Kedua, revisi UU KPK yang amat sangat ingin direvisi oleh DPR, ditolak oleh Jokowi. Alasannya, KPK perlu dikuatkan, didukung dan UU KPK yang ada sekarang ini sudah cukup kuat. Lagi-lagi anggota DPR tidak berkutik dan diam tanpa perlawanan. Suara-suara anggota DPR yang berusaha membangun opini hilang lenyap dan semakin samar-samar. Lewat Menkumham Yasona Laoly, Jokowi menyampaikan bahwa revisi UU KPK tidak perlu sekarang ini.
Ketiga, usulan dana aspirasi dari DPR secara tersirat ditolak oleh Jokowi. Alasannya jelas: DPR tidak boleh menjadi eksekutor anggaran. Di tengah kelesuan ekonomi, tidak perlu ada dana itu, dana ini.

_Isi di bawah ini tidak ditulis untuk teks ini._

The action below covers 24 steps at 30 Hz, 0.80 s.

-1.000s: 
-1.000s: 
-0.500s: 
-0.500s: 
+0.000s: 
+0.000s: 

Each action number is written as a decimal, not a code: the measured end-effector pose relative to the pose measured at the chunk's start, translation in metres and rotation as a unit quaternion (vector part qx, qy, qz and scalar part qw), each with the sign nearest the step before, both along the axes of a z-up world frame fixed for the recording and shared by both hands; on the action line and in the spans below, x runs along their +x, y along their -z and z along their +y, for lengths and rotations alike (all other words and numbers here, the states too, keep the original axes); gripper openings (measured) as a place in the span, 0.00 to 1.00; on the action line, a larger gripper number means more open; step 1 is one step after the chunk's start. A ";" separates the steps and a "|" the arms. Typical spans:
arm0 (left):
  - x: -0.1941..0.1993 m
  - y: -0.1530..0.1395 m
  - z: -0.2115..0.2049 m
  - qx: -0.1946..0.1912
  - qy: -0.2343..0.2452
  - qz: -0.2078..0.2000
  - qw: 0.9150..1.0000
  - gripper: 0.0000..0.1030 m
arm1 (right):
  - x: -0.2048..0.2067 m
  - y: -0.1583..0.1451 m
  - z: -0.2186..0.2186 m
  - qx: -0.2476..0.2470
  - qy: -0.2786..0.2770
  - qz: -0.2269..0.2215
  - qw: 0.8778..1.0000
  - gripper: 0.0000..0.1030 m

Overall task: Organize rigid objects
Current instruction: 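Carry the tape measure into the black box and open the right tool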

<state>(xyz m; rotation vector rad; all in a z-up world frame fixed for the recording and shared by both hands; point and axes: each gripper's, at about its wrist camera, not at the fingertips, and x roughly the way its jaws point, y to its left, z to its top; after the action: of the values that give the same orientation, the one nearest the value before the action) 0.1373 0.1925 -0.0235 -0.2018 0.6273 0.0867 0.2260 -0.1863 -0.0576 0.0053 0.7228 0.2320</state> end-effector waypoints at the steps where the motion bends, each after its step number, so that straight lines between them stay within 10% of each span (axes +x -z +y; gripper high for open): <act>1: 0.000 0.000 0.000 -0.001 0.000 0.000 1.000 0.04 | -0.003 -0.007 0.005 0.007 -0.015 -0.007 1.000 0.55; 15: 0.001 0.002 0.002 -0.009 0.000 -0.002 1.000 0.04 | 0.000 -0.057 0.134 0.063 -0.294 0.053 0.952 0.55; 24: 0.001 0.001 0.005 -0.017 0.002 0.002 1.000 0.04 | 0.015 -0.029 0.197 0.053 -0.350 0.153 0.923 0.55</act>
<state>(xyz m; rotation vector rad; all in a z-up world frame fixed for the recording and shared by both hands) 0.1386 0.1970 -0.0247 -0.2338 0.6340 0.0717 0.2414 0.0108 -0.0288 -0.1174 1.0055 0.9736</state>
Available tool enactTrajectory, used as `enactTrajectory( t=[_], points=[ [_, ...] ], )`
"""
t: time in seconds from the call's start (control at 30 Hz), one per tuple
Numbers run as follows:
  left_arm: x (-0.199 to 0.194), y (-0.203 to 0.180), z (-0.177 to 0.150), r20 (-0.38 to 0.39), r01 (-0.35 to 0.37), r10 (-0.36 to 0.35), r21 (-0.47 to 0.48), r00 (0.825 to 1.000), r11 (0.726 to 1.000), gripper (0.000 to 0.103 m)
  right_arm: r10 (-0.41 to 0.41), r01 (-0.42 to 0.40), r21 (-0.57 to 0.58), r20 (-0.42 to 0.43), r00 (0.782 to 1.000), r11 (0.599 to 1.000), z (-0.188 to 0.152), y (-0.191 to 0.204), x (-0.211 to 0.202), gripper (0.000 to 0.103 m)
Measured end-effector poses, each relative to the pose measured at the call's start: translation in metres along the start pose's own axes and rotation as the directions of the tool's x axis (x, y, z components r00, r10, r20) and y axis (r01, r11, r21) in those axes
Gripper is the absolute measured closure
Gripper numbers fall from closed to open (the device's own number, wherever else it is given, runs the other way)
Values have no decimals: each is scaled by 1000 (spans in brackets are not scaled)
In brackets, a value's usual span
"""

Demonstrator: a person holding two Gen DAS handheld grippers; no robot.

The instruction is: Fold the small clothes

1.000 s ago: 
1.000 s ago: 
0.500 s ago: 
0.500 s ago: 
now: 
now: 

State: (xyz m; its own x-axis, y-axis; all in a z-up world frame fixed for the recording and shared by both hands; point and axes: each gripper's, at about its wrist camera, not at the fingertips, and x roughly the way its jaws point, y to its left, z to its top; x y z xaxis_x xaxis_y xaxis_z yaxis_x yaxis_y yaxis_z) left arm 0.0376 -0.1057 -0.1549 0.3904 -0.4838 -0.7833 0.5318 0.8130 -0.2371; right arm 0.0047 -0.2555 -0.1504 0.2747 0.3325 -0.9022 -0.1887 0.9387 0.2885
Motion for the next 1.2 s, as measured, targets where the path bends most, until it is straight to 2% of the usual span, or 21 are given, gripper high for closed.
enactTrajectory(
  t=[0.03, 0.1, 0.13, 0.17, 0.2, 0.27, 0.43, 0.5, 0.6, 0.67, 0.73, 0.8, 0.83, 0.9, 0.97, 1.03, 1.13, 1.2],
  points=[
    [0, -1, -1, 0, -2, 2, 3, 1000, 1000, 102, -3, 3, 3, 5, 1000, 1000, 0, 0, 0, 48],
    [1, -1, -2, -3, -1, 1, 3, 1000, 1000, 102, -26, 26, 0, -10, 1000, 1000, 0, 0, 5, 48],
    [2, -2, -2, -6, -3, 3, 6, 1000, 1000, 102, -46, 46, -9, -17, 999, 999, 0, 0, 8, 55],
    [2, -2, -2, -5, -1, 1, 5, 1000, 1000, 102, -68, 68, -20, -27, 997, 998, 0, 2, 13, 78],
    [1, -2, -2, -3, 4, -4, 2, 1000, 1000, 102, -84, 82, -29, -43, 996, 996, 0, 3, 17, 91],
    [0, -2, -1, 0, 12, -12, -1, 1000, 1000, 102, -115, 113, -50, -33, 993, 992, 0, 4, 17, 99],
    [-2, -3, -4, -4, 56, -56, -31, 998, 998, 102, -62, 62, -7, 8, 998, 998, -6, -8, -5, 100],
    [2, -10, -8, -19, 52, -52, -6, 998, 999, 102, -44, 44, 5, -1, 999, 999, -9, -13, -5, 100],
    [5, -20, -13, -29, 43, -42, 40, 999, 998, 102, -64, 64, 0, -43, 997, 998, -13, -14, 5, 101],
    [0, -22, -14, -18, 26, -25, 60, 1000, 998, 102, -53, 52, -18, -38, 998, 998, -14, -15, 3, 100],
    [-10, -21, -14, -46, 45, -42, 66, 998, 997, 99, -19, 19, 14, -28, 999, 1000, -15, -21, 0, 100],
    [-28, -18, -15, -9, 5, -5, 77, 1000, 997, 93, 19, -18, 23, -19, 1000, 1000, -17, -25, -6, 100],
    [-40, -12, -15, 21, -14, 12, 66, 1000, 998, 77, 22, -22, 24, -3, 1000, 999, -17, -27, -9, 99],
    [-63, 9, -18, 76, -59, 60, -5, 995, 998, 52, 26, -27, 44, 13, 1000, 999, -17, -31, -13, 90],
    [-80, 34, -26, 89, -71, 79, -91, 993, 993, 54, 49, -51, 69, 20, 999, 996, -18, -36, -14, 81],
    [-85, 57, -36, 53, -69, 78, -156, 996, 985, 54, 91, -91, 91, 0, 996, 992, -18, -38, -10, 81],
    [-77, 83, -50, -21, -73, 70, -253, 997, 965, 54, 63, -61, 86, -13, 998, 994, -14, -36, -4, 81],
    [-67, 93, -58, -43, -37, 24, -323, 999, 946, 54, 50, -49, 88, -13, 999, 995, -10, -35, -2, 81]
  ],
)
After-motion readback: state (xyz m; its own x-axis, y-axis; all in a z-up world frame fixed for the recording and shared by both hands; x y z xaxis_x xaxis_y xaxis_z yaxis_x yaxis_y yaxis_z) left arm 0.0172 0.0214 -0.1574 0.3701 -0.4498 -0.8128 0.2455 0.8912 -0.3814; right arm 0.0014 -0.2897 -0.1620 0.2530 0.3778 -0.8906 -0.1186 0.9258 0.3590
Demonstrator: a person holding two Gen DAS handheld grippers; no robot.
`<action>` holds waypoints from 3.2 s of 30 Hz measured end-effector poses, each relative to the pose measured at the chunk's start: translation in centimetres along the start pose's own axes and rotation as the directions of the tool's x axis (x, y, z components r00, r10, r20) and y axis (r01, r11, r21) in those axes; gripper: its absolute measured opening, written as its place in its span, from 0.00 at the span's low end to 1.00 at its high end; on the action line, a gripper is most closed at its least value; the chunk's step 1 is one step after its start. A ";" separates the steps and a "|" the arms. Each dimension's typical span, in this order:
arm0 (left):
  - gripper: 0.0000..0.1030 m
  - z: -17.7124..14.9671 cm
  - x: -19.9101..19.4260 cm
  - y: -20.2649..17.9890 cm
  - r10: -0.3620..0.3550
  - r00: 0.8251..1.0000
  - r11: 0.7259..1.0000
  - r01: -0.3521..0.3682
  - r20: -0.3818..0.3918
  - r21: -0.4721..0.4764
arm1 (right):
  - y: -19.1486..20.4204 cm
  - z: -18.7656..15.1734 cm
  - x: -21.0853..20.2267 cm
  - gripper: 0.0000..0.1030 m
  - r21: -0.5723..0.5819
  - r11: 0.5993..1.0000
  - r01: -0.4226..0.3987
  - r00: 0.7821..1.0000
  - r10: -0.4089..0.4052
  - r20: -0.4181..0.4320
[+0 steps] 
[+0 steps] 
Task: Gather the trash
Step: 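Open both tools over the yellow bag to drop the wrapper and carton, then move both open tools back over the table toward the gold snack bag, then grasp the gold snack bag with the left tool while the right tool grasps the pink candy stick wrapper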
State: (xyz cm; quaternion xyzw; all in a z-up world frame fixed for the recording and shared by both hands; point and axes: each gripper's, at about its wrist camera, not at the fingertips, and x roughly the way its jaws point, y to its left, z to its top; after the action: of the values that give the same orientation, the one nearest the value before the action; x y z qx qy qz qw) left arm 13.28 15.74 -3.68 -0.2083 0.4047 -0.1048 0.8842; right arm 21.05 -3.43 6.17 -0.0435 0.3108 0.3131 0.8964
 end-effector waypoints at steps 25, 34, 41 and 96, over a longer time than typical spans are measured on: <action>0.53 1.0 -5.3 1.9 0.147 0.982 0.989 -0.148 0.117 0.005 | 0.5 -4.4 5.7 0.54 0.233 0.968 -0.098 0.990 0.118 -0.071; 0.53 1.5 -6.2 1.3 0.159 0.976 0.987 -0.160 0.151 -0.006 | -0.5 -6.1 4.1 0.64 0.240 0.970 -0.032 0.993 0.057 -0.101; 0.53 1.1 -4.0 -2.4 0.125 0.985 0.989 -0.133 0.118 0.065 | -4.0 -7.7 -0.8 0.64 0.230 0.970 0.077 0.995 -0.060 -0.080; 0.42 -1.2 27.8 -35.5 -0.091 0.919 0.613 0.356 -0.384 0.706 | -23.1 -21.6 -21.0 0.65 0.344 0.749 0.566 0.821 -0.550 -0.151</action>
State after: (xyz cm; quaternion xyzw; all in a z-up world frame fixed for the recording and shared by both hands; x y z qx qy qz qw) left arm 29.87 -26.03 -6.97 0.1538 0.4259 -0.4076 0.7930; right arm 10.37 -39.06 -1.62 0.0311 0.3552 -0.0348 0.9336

Kita gunakan dana yang ada secara efisien, tepat guna, terukur dan sehemat mungkin. Demikian penjelasan sederhana Jokowi. Tidak bertele-tele, tidak berbelit-belit, lurus dan langsung kena sasaran. Lagi-lagi DPR tidak berkutik. Trio anggota DPR yang menjadi singa DPR selama ini, Fahri Hamzah, Fadli Zon dan Bambang Soesatyo tidak bisa berbuat banyak atas penolakan Presiden Jokowi.
Mengapa DPR menjadi hanya tukang stempel atas usulan-usulan Presiden Jokowi dan mengapa DPR tidak melakukan perlawanan kepada Jokowi atas penolakan usulan-usulan mereka? Mungkin jawabannya terletak pada dana parpol satu triliun per partai yang akan disetujui oleh Presiden Jokowi dan sedang dibuat peraturannya. Untuk mengelabui publik, Mendag menyatakan menghentikan pembahasannya. Padahal sedang ada pembahasan alot tentang perpres dan permennya. Bahkan dana partai satu triliun ini sedang diwacanakan kenaikannya menjadi 10- 20 kali lipat. Tentu saja para anggota DPR di Senayan bersama partainya masing-masing, sangat gembira, senang, girang sambil melompat-lompat jika dana parpol ini bisa menjadi kenyataan. Maka tak heran demi dana parpol, para anggota DPR rela menjadi tukang stempel. Oh….begitu.